Strange to meet you
Seit 1986 hat Jim Jarmusch bereits Vorarbeiten geleistet für seinen
Film Coffee and Cigarettes. Damals hat er sich Robert Benigni und
Steven Wright in einem heruntergekommenen Café irgendwo in New York
treffen lassen. Die beiden scheinen sich kaum zu kennen, begrüßen
sich mehrfach umständlich und sinnieren schließlich - ganz im
Stil des Smalltalks - über den Genuss von Kaffee und Zigaretten. Als
die Unterhaltung schließlich zu versanden droht, zückt Steve einen
Zahnarzttermin aus der Tasche, zu dem er jedoch gar nicht gehen will. Roberto,
freundlich wie er ist, nimmt ihm den Termin ab und muss dann aber schnell
aufbrechen ("I have a dentist apointment. I'm already late!") So driften
die beiden auseinander und der Film ist nach fünf Minuten vorbei. Durch
den Erfolg, den Jarmusch mit Coffee and Cigarettes hatte, angespornt,
hat er 1989 und 1993 zwei weitere Kurzfilme gedreht, die sich desselben Settings
bedienen und ebenfalls skurrile kleine Geschichte von sich im Kaffeehaus
treffenden Fremden und Freunden erzählen. Nun sind acht weitere Treffen
hinzugekommen und der 96 Minuten lange Episodenfilm Coffee and
Cigarettes entstanden.
Das Prinzip, nach dem Jarmusch die einzelnen Kurzfilme aneinander reiht,
offenbart sich erst nach und nach. Scheint das gemeinsame zunächst nur
der Ort der Handlung (elf verschiedene Cafés quer über die USA
verteilt) zu sein, so bilden sich doch zusehends Kohärenzen zwischen
den einzelnen Figuren und Situationen. Auch verliert sich der anfangs mehr
komische Charakter der Situationen mehr und mehr und weicht teilweise recht
bitteren existenzialistischen Reflexionen - bis hin zur letzten Episode,
in der nicht ganz klar wird, ob der Protagonist das Treffen "überlebt"
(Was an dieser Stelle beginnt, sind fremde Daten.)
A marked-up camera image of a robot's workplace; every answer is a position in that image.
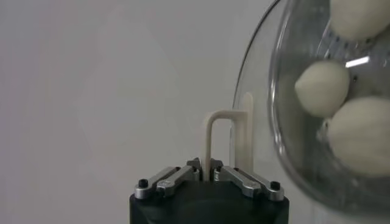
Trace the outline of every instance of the white plastic hook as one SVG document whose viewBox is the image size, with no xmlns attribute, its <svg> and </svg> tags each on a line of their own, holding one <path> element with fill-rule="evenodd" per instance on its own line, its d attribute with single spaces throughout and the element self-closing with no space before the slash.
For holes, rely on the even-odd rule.
<svg viewBox="0 0 390 224">
<path fill-rule="evenodd" d="M 229 119 L 234 124 L 234 166 L 248 173 L 253 172 L 253 104 L 252 95 L 245 93 L 241 99 L 241 110 L 220 110 L 207 117 L 205 123 L 206 146 L 202 158 L 204 181 L 210 180 L 211 133 L 214 121 L 218 119 Z"/>
</svg>

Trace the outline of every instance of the white wall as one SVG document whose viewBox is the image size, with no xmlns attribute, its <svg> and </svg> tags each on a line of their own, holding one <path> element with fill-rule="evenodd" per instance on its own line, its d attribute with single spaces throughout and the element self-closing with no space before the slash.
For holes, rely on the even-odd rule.
<svg viewBox="0 0 390 224">
<path fill-rule="evenodd" d="M 0 1 L 0 223 L 127 223 L 137 179 L 200 155 L 270 2 Z"/>
</svg>

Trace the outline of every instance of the metal linkage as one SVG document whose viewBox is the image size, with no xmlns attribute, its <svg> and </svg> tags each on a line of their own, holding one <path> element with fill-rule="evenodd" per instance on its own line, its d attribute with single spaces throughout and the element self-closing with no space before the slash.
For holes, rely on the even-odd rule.
<svg viewBox="0 0 390 224">
<path fill-rule="evenodd" d="M 268 181 L 257 174 L 245 173 L 242 170 L 238 171 L 248 179 L 256 181 L 261 184 L 261 192 L 264 193 L 271 201 L 282 201 L 285 197 L 285 190 L 281 187 L 279 182 Z"/>
<path fill-rule="evenodd" d="M 279 182 L 270 182 L 256 174 L 248 174 L 229 166 L 217 167 L 214 170 L 214 181 L 231 181 L 250 198 L 261 193 L 271 201 L 282 201 L 285 197 L 284 189 Z"/>
<path fill-rule="evenodd" d="M 184 181 L 199 181 L 199 170 L 193 166 L 185 166 L 167 179 L 160 180 L 157 191 L 162 192 L 164 197 L 172 196 Z"/>
<path fill-rule="evenodd" d="M 224 166 L 221 168 L 218 179 L 219 181 L 231 181 L 234 185 L 241 189 L 245 196 L 250 198 L 254 198 L 261 192 L 261 185 L 259 183 L 248 179 L 229 166 Z"/>
<path fill-rule="evenodd" d="M 177 171 L 175 167 L 167 167 L 163 169 L 161 172 L 156 174 L 150 179 L 141 179 L 134 189 L 134 196 L 137 199 L 146 199 L 151 194 L 153 194 L 156 190 L 157 182 L 162 179 L 165 179 Z"/>
</svg>

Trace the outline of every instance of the bolt head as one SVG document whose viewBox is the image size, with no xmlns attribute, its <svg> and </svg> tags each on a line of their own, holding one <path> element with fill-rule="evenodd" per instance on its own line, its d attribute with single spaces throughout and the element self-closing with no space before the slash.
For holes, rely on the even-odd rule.
<svg viewBox="0 0 390 224">
<path fill-rule="evenodd" d="M 147 188 L 149 183 L 147 182 L 147 179 L 140 179 L 138 181 L 138 187 L 140 188 Z"/>
</svg>

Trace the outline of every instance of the black screw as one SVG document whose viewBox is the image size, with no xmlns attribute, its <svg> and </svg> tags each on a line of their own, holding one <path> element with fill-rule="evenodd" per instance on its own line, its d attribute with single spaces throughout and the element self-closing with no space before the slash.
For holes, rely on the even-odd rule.
<svg viewBox="0 0 390 224">
<path fill-rule="evenodd" d="M 148 185 L 149 183 L 147 182 L 147 179 L 140 179 L 138 181 L 138 187 L 140 188 L 147 188 Z"/>
<path fill-rule="evenodd" d="M 280 183 L 276 181 L 271 182 L 271 189 L 274 191 L 279 191 L 280 190 Z"/>
</svg>
hat. Daneben inszeniert Jarmusch die alltäglichen Missverständnisse,
die sich für ihn gerade durch solche Zufallstreffen immer wieder ereignen,
intensiv im Dialog zwischen den Figuren. So versteht Tom Waits in der Episode
"Somewhere in California" etwa alles, was sein Gegenüber Iggy Pop ihm
sagt und vorschlägt als Kritik an seiner Musik. Und die locker befreundeten
Isaach und Alex, verstricken sich in "No Problem" in einem regelrechten Konflikt,
weil der eine nicht glauben will, dass das Treffen "nur so" und ohne, dass
ein Problem vorliegt, stattfindet. Die beiden "Cousins"-Episoden
schließlich handeln von neidhaften familiären Verbindungen, die
unter der Oberfläche augenscheinlich zwangloser und freundlicher Kurztreffen
im Café schwelen.
Mit Coffee and Cigarettes beweist Jarmusch einmal mehr, dass er ein
ganz eigenes Bild von "Americana" verfolgt und auf die Leinwand zeichnet.
Oft hat er in seinen Filmen Bedrohlichkeit in der Interaktion der Protagonisten
und selbst in der Darstellung von Orten gezeigt (Bilder, die nicht selten
an die seiner Kollegen John McNaughton oder Martin Scorsese erinnern). Doch
Jarmusch entlarvt jede brenzlige Situation als im Grunde komisch. In Coffee
and Cigarettes schrumpft er dieses Prinzip auf Miniatur-Szenen ein. Damit
verbindet er das unangenehme Gefühl, das der Film eigentlich in jeder
Episode verbreitet und das komische Potenzial, das sich mehr oder weniger
offen darlegt, zu einem Lebensgefühl der amerikanischen Mittelschicht,
wie sie sonst nicht im Kino gezeigt wird. Nichts muss einen Sinn haben, alle
Handlungsmöglichkeiten sind offen und oft genug findet etwas nicht statt,
was sich doch so sehr andeutet. Das Leben ist eben anders als der Film. Jarmusch
zeigt das elf Mal.
Coffee and Cigarettes
(USA 2003)
Regie & Buch: Jim Jarmusch
Kamera: Tom DiCillo, Frederick Elmes, Ellen Kuras, Robby Müller; Schmitt:
Jim Jarmusch, Terry Katz, Melody London, Jay Rabinowitz; Musik: Div.
Darsteller: Roberto Benigni, Steven Wright, Joie Lee, Cinqué Lee,
Steve Buscemi, Iggy Pop, Tom Waits u.a.